WHAT TO WORK ON> Output every entry below exactly, without its pictures.

SUPPLIED RECORDS>
========================

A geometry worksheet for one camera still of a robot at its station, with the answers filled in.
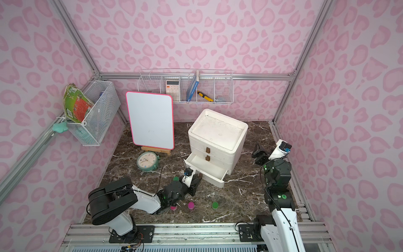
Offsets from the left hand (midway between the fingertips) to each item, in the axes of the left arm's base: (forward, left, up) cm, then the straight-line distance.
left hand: (199, 174), depth 84 cm
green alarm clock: (+11, +33, -6) cm, 35 cm away
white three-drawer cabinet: (+12, -9, +15) cm, 21 cm away
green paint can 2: (-14, -8, -5) cm, 17 cm away
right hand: (+5, -29, +20) cm, 36 cm away
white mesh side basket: (+10, +49, +24) cm, 55 cm away
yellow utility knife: (+43, -3, +18) cm, 47 cm away
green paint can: (+1, +14, -8) cm, 16 cm away
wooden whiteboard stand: (+20, +29, -6) cm, 36 cm away
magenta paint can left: (-15, +13, -6) cm, 21 cm away
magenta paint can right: (-13, +4, -8) cm, 16 cm away
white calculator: (+45, +17, +23) cm, 53 cm away

========================

ANSWER BOX>
A geometry worksheet for one camera still of a robot at its station, with the answers filled in.
Offsets from the left hand (midway between the fingertips) to each item, in the axes of the left arm's base: (forward, left, up) cm, then the straight-line distance.
left hand: (199, 174), depth 84 cm
green alarm clock: (+11, +33, -6) cm, 35 cm away
white three-drawer cabinet: (+12, -9, +15) cm, 21 cm away
green paint can 2: (-14, -8, -5) cm, 17 cm away
right hand: (+5, -29, +20) cm, 36 cm away
white mesh side basket: (+10, +49, +24) cm, 55 cm away
yellow utility knife: (+43, -3, +18) cm, 47 cm away
green paint can: (+1, +14, -8) cm, 16 cm away
wooden whiteboard stand: (+20, +29, -6) cm, 36 cm away
magenta paint can left: (-15, +13, -6) cm, 21 cm away
magenta paint can right: (-13, +4, -8) cm, 16 cm away
white calculator: (+45, +17, +23) cm, 53 cm away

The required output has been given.